ETL (Extract Transform Load)

· Determining validation strategy - Exhaustive or Sampling validation changes the automation framework. One framework does not fit all needs.

· Automation of transformation rules is complex - one form of automation may fail if the database changes (Teradata, SQL, Netezza, Oracle etc.).

·   Ability to validate movement of bulk data.

·   Automated validation of transformation rules.

·  Tool agnostic transformation rule builder - for deskilling the users.

· Automated determination of validation strategy- Exhaustive, Sampling etc., and suggestion to the user based on execution type.

Datawarehouse and DataMart

· Understanding Data Quality rules and automating them is complex. There can be as many as 300+ Data Quality rule sets in compliance Datawarehouse programs.

· Automated verification of referential integrity check has multiple layers and complex to implement.

· Validation of end-to-end business rules - requires tool to maintain traceability from requirement till downstream.

· Automated metadata and referential integrity verification.

· Data Quality Analysis engine - to validate correctness, completeness and appropriateness of the data.

· Ability of automation tool to work based on database schema and metadata to maintain referential integrity check.

· Ability to maintain end-to-end traceability - from requirements to reporting.

BI Reports verification

· Reconciliation of report data with backend is difficult to automate - due to complex data transformation involved.
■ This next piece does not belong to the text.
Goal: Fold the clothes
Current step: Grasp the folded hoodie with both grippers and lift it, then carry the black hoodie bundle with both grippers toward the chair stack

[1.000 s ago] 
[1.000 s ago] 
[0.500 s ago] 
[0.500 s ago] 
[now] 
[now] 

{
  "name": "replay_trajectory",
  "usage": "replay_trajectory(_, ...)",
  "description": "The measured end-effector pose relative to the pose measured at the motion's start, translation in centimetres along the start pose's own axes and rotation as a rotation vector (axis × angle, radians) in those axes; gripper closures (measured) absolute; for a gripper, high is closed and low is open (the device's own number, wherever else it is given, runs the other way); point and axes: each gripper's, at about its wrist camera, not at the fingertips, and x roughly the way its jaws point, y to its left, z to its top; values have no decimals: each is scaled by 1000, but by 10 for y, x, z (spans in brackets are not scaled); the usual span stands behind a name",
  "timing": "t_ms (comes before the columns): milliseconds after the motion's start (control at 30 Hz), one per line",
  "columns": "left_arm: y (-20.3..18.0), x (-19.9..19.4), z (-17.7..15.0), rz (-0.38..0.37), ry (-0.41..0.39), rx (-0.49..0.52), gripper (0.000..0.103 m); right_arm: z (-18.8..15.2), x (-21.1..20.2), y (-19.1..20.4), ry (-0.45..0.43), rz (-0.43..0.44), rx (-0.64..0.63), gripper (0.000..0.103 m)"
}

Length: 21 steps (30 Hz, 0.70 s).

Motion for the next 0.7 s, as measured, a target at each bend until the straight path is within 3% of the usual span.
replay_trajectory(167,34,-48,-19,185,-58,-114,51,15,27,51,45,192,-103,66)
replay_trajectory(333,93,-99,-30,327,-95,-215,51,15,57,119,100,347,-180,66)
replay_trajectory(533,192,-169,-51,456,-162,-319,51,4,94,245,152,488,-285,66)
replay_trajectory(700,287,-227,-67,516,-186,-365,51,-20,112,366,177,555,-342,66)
· Automated report layout verification.

· Automated validation of report functionality and format.

· Automated reconciliation with backend data.




Table 1:
Data Testing and Automation need

Can Extreme Automation be achieved in Datawarehouse testing?
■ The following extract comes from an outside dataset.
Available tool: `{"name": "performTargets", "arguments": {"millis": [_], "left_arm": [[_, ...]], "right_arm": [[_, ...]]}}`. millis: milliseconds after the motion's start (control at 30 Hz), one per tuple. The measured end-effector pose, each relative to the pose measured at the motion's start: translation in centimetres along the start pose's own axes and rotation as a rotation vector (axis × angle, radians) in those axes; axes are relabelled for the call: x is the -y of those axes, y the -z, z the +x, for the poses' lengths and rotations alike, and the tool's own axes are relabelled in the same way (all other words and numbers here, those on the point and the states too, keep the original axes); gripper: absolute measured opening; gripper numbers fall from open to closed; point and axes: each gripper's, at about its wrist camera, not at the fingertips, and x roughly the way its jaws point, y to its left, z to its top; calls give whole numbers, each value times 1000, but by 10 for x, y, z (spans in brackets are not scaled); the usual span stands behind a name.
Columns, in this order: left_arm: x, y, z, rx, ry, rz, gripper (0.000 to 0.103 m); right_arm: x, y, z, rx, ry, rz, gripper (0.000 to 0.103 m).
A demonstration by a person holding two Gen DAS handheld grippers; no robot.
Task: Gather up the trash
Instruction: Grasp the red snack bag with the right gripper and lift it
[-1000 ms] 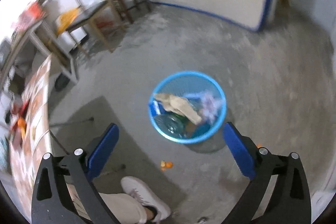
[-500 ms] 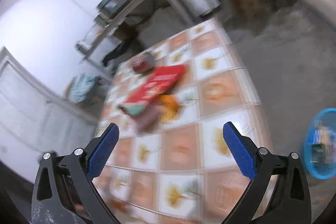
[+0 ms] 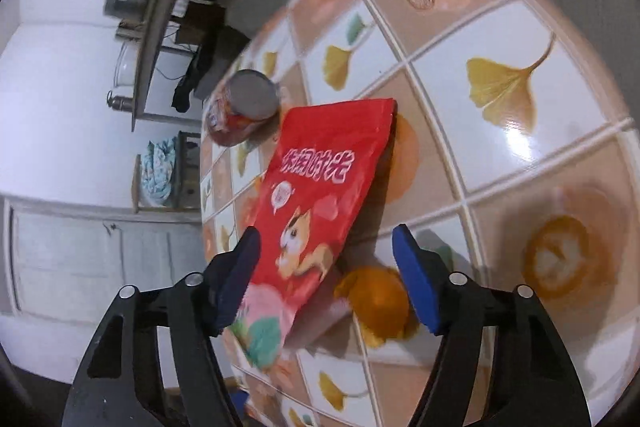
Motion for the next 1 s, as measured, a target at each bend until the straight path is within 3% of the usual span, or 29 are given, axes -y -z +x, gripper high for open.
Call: {"name": "performTargets", "arguments": {"millis": [300, 467, 567, 800, 1000], "left_arm": [[-5, -6, 6, -2, 9, -10, 80], [-6, -8, 9, -9, 5, -14, 76], [-7, -10, 11, -19, 2, -20, 73], [-11, -15, 21, -56, 14, -55, 64], [-18, -28, 45, -112, 72, -137, 56]], "right_arm": [[14, -12, 24, -63, -76, 117, 41], [20, -10, 25, -73, -123, 145, 14], [24, -10, 17, -57, -165, 149, 4], [24, -4, -6, -5, -324, 174, 0], [36, 5, -44, 44, -439, 182, 0]]}}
An integrated automation platform which combines all stages of Datawarehouse testing will be the perfect solution to achieve extreme automation. Following is a diagram illustrating few of the components of this automation framework:

ETL-testing-extreme-automation.jpg

Figure 2: Integrated Automation Platform for ETL Testing

Robust Data Handling: Handling data movement and associated validation is the backbone for achieving extreme automation. So, the platform should:

  • Have its own database space for temporary execution so that tables can be built and collapsed quickly.
  • Ability to handle huge volume of data.
  • Focus on testing all aspects of data and its movement.
  • Maintain traceability of data across stages.
  • Provide options to user to select validation strategy.

End-to-end Automation: Since ETL testing traverses across multiple stages, an extreme automation solution should integrate Data testing and reports validation as follows:

  • Data testing platform.
  • Open source framework for reports validation and reconciliation of reports data with backend -such as Selenium and Eclipse IDE.
  • Wrapper script that communicates between data work bench and reports.

Unattended execution: Ability to perform execution on an unattended basis based on data loaded to a specific environment. Unattended execution can save the overall execution effort by more than 40% if it is able to detect code drop/build and start automatically. This can be implemented using Jenkins which monitors for any code drop or build to trigger unattended execution.

Robust Test Reports: Test reports configured to be sent directly to user's mailbox after execution. Ability to automatically drill down to finer levels of details with respect to data defects or comparison results.

Conclusion

Achieving Extreme Automation in ETL testing is very critical for testers to free up their bandwidth and get upskilled on futuristic technologies, Big Data & Analytics testing. Thankfully, ETL is a great candidate for achieving end-to-end automation across stages with tangible business benefits and effort savings.

  • As high as 50% effort saved in the individual stages of execution.
  • High quality and reliability of migrated data.
  • Fully automated data processing and anomaly reporting.